WARNING: This article has graphic imagery that may be upsetting to sensitive people.
Being pregnant doesn’t appeal to me AT ALL!
It seems like the worst chore imaginable. It’s like having 9 months’ worth of PMS: sore boobs, swollen feet, nausea, mood swings and so on. And to make matters worse the end of term finishes with childbirth. A strenuous physical ordeal with hours of pain, after birth and other body fluids, and that’s if all things go well.
Thinking about motherhood made me realise I really don’t want to get pregnant. I know I could love a child without being part of the pregnancy (sister’s keeper). I could even be a fierce mother. So I toyed with the idea of being a mum and I just knew, “I just don’t want to be pregnant.” Then I started thinking about having a surrogate.
V, was so shocked when we were talking about motherhood. I told her pregnancy seemed like the worst, and it would be a big hindrance to my lifestyle and career. She, on the other hand ,was really looking forward to getting pregnant and looked at me like
We got into a heated debate which eventually lead to her saying things like, and I’m paraphrasing here, “if you used a surrogate then you wouldn’t really be that child’s mother.” This was a very weird statement to make. I don’t really think she meant it because from a genetics standpoint, the child would in fact be mine and as a scientist herself, she knew that.
She wasn’t the only one who was confused by my choice, Kal-El was perplexed when we were discussing children. He was gushing over the thought of having a son and then wondered how I could possibly bond with the child if I wasn’t carrying it. And I thought how does (has) any father bonded with his child even though he was never going to carry them?
How was having a surrogate any different to that?
So it was never about it being wrong. I think it was about me, changing the rules to be what I wanted them to be. I’m supposed to follow the script and not adlib as I go along. After all I would be emotionally and financially supportive but not committing my body to the pregnancy or childbirth.

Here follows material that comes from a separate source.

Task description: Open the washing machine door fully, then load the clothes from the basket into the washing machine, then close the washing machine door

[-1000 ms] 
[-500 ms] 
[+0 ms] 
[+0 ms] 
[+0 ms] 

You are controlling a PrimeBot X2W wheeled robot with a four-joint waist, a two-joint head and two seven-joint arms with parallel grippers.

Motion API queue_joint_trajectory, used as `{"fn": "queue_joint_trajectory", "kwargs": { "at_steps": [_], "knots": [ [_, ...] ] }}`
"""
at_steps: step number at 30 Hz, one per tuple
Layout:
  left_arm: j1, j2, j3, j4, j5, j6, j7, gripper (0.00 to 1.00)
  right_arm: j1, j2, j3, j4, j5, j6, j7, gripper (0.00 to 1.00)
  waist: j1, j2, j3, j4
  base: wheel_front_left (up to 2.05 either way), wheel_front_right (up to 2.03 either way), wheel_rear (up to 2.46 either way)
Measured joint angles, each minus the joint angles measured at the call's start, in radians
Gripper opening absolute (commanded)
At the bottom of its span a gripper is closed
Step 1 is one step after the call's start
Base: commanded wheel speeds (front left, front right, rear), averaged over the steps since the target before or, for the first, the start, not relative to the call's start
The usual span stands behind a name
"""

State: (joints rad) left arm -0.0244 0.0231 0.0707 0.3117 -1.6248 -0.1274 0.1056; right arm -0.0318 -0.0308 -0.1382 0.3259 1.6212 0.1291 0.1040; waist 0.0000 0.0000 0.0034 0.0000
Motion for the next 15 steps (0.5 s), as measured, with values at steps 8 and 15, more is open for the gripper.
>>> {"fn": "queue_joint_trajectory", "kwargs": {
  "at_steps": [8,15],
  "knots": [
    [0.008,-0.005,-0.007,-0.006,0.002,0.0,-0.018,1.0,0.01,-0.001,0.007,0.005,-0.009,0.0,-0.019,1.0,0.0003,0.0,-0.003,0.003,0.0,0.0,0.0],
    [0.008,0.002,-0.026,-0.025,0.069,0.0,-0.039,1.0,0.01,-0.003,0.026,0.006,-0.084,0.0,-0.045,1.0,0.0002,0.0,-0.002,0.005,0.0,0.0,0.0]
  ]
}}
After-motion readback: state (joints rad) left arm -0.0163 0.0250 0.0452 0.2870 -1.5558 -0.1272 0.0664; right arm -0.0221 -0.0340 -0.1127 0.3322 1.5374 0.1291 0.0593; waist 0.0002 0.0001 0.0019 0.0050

I mean I could even just wait and pull a Janet, have my children when I’m 50 and it would be such a problem. Yet there are so many men who have children when there are well past their 40s.
I just find in fascinating how people feel there is only one right way to live life. There are so many different things that have shaped us and it is preposterous to think that there is only one path to have a fulfilled life.
I also thought about adoption because I have never really felt the NEED to procreate. Why should I create a whole new human being when there are so many on the planet? I think it would be so good to help a child in need, to help someone so vulnerable and give them the guidance and support for them to better themselves and the world around them. I think it would be noble cause, even if it was just for one child.
I am still young, I have loads to accomplish. There are only two people I need to please and that’s me and my maker. And for right now, we’ve decided no babies.